OSGi apps tend to have that feel of clunkiness, which you see as a user as well as a developer. Nothing feels tightly integrated, nothing feels friction free. But looking at it from the other side, you can almost pity OSGi, because when you know the weaknesses of OSGi, you can cater for them. OSGi is a problem, but that problem has a flipside — the dynamic loading. There’s just no other way of achieving that without having the same set of problems. OSGi is almost not the issue, but who OSGi hangs out with.

A Toxic Scene

The problem is, you never get “OSGi” all by itself, you get a menagerie of tools, each toxic on their own, but combining to create a concoction so vile I’ve... lost interest in this metaphor. Anyway, one of the major problems is dependency injection.

The issue with dependency injection is that it’s “viral”, which people originally argued was a good thing, but now I’m not sure. In any case, the problem is that everything is finely sliced into interfaces, and these interfaces tend to find their way into your component exports, and then into other components' imports, which means that if you ever change the interface — one which you probably consider internal — something’s going to break and there’s no way to even test for it, much less try and check against at compile-time.

On the other side of that equation, it’s always possible, and very enticing, to use an interface you can see to do a thing you want to do, even though whoever wrote the other component hasn’t “officially” let you see it (which might even matter if there was documentation for the “official” stuff). Now you have a dependency on a version of some code which will likely change under your nose right as you forgot that you were even using it.

Secondly, there’s usually XML files everywhere. What they define is hard to know, the value they provide is dubious, they’re never edited outside of the development team (even though that was their original design intent) and they again serve to convert a whole bunch of compile time issues into runtime issues. Error in the XML file? Runtime problem! String that’s supposed to be an Enum but doesn’t match? Runtime! Class with misspelled name or package? Runtime!

There’s also often a panoply of huge and useless services tagging along for the ride. OSGi necessarily makes application startup slower, but often, it’s the other things that are starting up that make the developer experience awful. This huge startup time makes you more desperate to never restart that thing, so you rely ever more heavily on OSGi.

The Epiphany

The epiphany is that everyone hates OSGi, and this is precisely the thing that causes this toxic cycle.
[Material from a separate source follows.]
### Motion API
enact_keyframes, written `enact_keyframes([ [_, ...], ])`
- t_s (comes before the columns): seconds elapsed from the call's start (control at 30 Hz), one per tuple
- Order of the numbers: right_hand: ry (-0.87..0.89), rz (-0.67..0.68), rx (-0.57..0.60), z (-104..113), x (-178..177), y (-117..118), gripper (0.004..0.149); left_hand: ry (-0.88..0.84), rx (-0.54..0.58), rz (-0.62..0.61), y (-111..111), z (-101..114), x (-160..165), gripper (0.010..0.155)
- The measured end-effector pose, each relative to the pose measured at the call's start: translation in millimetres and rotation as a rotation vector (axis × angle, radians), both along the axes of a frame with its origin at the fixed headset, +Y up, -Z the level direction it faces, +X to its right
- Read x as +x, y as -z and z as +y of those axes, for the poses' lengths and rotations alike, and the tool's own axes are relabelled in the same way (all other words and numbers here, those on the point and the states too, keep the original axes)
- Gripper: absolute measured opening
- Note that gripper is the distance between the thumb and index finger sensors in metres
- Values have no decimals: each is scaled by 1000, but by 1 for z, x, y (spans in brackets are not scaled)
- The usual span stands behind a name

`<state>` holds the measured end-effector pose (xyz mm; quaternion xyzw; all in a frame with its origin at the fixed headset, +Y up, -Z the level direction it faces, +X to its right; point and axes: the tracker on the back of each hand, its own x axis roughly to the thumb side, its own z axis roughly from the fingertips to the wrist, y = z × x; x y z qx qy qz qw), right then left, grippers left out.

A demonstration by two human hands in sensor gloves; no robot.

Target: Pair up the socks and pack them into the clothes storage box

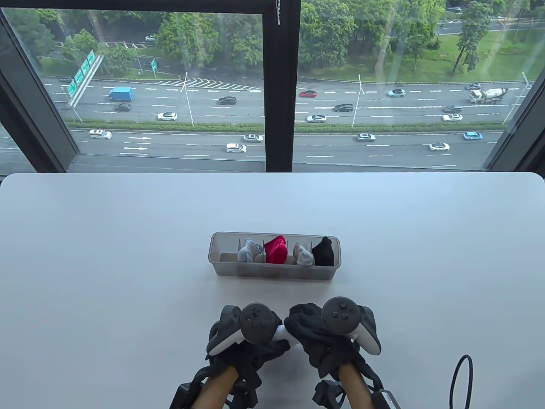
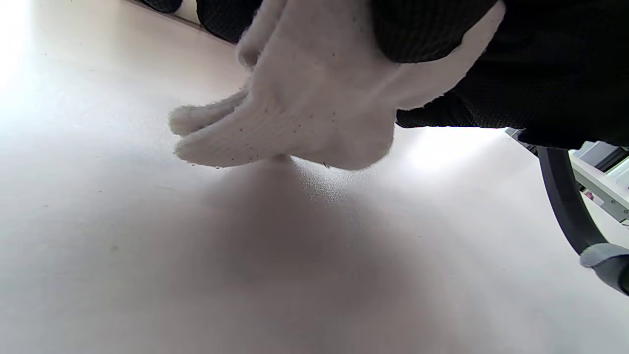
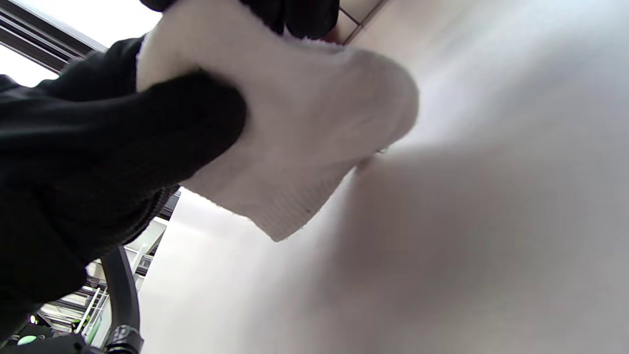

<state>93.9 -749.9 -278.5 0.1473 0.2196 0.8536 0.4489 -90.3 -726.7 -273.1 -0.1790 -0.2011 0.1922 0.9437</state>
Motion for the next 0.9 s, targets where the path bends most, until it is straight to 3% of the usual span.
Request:
enact_keyframes([
  [0.07,-5,-23,21,-1,1,-1,53,-9,22,17,0,2,0,46],
  [0.13,-1,-7,46,1,2,-2,72,-17,8,20,0,1,-2,45],
  [0.23,-36,29,43,3,-1,0,55,-26,-12,51,2,-3,-8,49],
  [0.3,-81,3,50,2,-2,1,52,-19,42,67,2,-3,-7,68],
  [0.37,-70,6,37,0,0,2,52,-63,80,50,1,0,-6,64],
  [0.47,-7,-54,-1,-4,3,0,56,-118,126,40,0,5,-5,55],
  [0.57,-75,-9,65,-1,1,-1,75,-91,129,46,-1,4,-5,55],
  [0.7,-38,-33,59,3,1,1,57,-93,78,21,1,1,-6,57],
  [0.9,-89,-21,86,3,1,1,51,51,79,19,-1,0,4,58],
])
Running away from the pain just makes it worse. The only way out of this madness is to embrace OSGi, get rid of its friends, and start building components only when they’re needed.

This means bundling components in a “static” way rather than via OSGi. This means exporting interfaces sparingly, having a very small touch area, small APIs which communicate efficiently and in a flexible way. This means considering what really constitutes a service and what’s really just a library. In the end, if you only have 5 or 10 components in your application instead of 500 or 1000, the classes of pain that can bite you are reduced by orders of magnitude, and OSGi starts to pay for itself in spades.

The problem isn’t too much OSGi, it’s too little.